Alfonso Ussía
Más que torpes, más que incultos
La Semana Santa de Sevillla es más que un pasmo de devoción y fe. Es un pasmo de arte sacro. Un pasmo de belleza. Los sevillanos llevan paseando la Pasión y Muerte de Jesús más de cinco siglos. Además de la profundidad de los sentimientos, por Sevilla se mueve la riqueza cultural de una imaginería única. El laicismo es una farsa. Sólo aparece cuando las costumbres, la devoción y la tradición responden al cristianismo. Ahora nos ha salido la señorita Begoña Gutiérrez, secretaria general de Podemos, que se ha desdicho asustada de unas primeras declaraciones contra la celebración de la Semana Santa sevillana. Más que torpeza y más que incultura. Necia provocación. Malísima leche.
Cuanto más creciditos están, más se equivocan. El contagio es posible, y nada extrañaría que los responsables de Podemos en Almonte decidan que los «ciudadanos y ciudadanas» –son así de cursis– voten en asamblea la conveniencia de seguir acogiendo en la ermita de la Blanca Paloma a las decenas de miles de peregrinos rocieros. Es posible que se vean obligados a salir por pies, a toda pastilla, perseguidos por los almonteños más escorados a la izquierda. Que una cosa es ser comunista y otra muy diferente repudiar a la Blanca Paloma.
La señorita Begoña, o doña Begoña, ha intentado rectificar, pero ya se le ha visto el plumero. Sevilla es la ciudad de la medida. Allí se mide todo, para bien y para mal. Es la ciudad del asombro y del buen gusto, el arte reunido y la luz. Todo eso ha convertido a los sevillanos en severos jueces de sí mismos. Y se juzgan todos los días, porque se consideran inmerecidos privilegiados por vivir en una de las ciudades más bellas del mundo. En el norte, los montañeses, asturianos, leoneses y palentinos llaman a los Picos de Europa «la Peña». Maravillosa chulería. En Sevilla, al Guadalquivir, ya navegable hasta encontrar a la mar en Sanlúcar, se le dice «el río». No hay otro río en el mundo que permita obviar su denominación. La fe de Sevilla es trianera, cruza el río, vuelve, y crece desmesuradamente generación tras generación. La Semana Santa de Sevilla no es una acumulación de sentimientos y devociones. Es un tratado de amor y melancolía. Una asignatura que sólo se saben de memoria los sevillanos.

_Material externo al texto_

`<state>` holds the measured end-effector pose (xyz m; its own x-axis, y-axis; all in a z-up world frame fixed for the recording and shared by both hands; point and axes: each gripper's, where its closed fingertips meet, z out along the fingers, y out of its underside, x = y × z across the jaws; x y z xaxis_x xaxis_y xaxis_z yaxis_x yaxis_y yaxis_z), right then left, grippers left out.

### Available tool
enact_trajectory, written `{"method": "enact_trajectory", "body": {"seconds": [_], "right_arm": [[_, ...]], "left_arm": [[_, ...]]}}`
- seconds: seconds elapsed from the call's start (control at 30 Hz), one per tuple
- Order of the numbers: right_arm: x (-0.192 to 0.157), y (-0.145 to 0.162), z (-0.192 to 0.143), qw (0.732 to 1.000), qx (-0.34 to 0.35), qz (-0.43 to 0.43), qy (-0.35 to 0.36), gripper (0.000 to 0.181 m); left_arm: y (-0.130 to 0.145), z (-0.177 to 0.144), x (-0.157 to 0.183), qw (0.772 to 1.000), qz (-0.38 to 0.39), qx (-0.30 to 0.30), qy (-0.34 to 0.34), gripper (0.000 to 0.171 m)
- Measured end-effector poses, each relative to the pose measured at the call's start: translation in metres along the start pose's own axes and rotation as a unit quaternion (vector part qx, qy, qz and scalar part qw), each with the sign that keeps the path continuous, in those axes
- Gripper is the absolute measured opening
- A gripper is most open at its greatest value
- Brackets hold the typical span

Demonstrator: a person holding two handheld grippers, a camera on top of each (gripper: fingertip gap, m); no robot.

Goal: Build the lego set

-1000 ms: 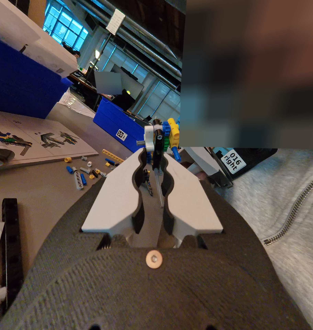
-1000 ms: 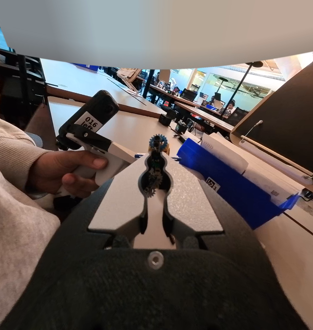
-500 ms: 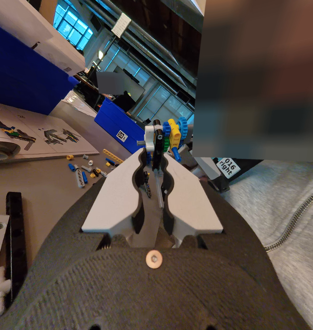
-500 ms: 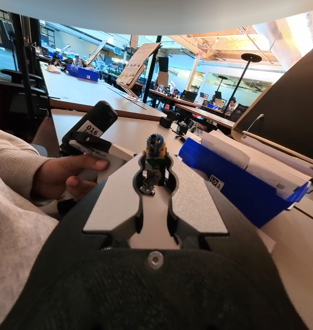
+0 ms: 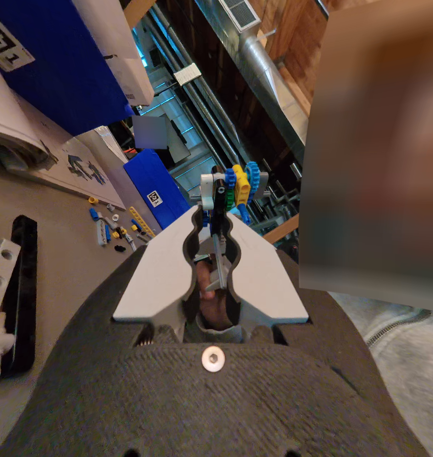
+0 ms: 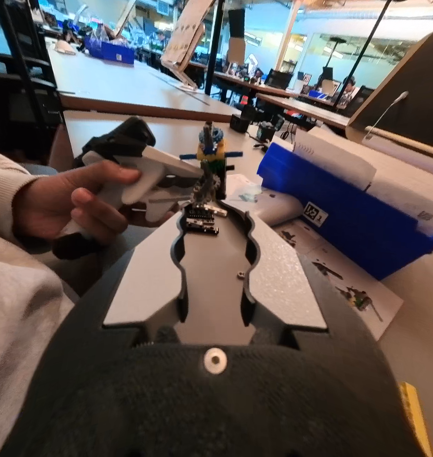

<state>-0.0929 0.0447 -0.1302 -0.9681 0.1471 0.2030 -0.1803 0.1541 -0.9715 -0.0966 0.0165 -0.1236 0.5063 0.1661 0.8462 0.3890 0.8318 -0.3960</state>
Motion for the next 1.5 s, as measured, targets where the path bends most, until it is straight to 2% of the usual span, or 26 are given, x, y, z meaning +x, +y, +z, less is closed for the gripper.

Ellos son los que han mantenido las seculares tradiciones de las cofradías, y nos ofrecen el prodigio limpio y sencillo, rico y barroco, a los que tenemos la suerte de estar ahí en esos días, noches y madrugadas milagrosas. Pero todo el año, las cofradías preparan el paseo sevillano y triste de la Pasión, del dolor de la Virgen, del sacrificio de Dios, enriquecidos de arte y esperanzas. Que vengan a estas alturas unos desgarramantas a intentar tirar cinco siglos de belleza y devoción al río es algo que no tolerarán jamás los sevillanos. Ni los enamorados de Sevilla, que somos todos los que hemos tenido la fortuna de visitarla con frecuencia.
Ha hecho bien en rectificar la señorita Begoña o Doña Begoña, pero ya es tarde. Sevilla ha medido ya su impostura y, lo que es peor, sus intenciones. Son gentes raras. Lamentan el ataque terrorista contra el «Charlie-Hebdo» al mismo tiempo que acuden en el País Vasco a las concentraciones a favor de criminales de la ETA. Son laicos contra la Iglesia, y profundamente partidarios de una religión inmersa en el Medievo que todavía no ha sabido interpretar a su profeta.
El Gran Poder y la Esperanza de Triana no necesitan interpretación alguna. Solo inspiran y transmiten amor, perdón, devoción y emoción. Y no olvidemos a los laicos cultos y sensibles, que a su paso experimentan la maravilla del arte culminado desde la profunda fe de los sevillanos.
Sevilla no se somete, señorita Begoña o Doña Begoña. Sevilla pasa elegantemente de sus necias propuestas, como el agua del río.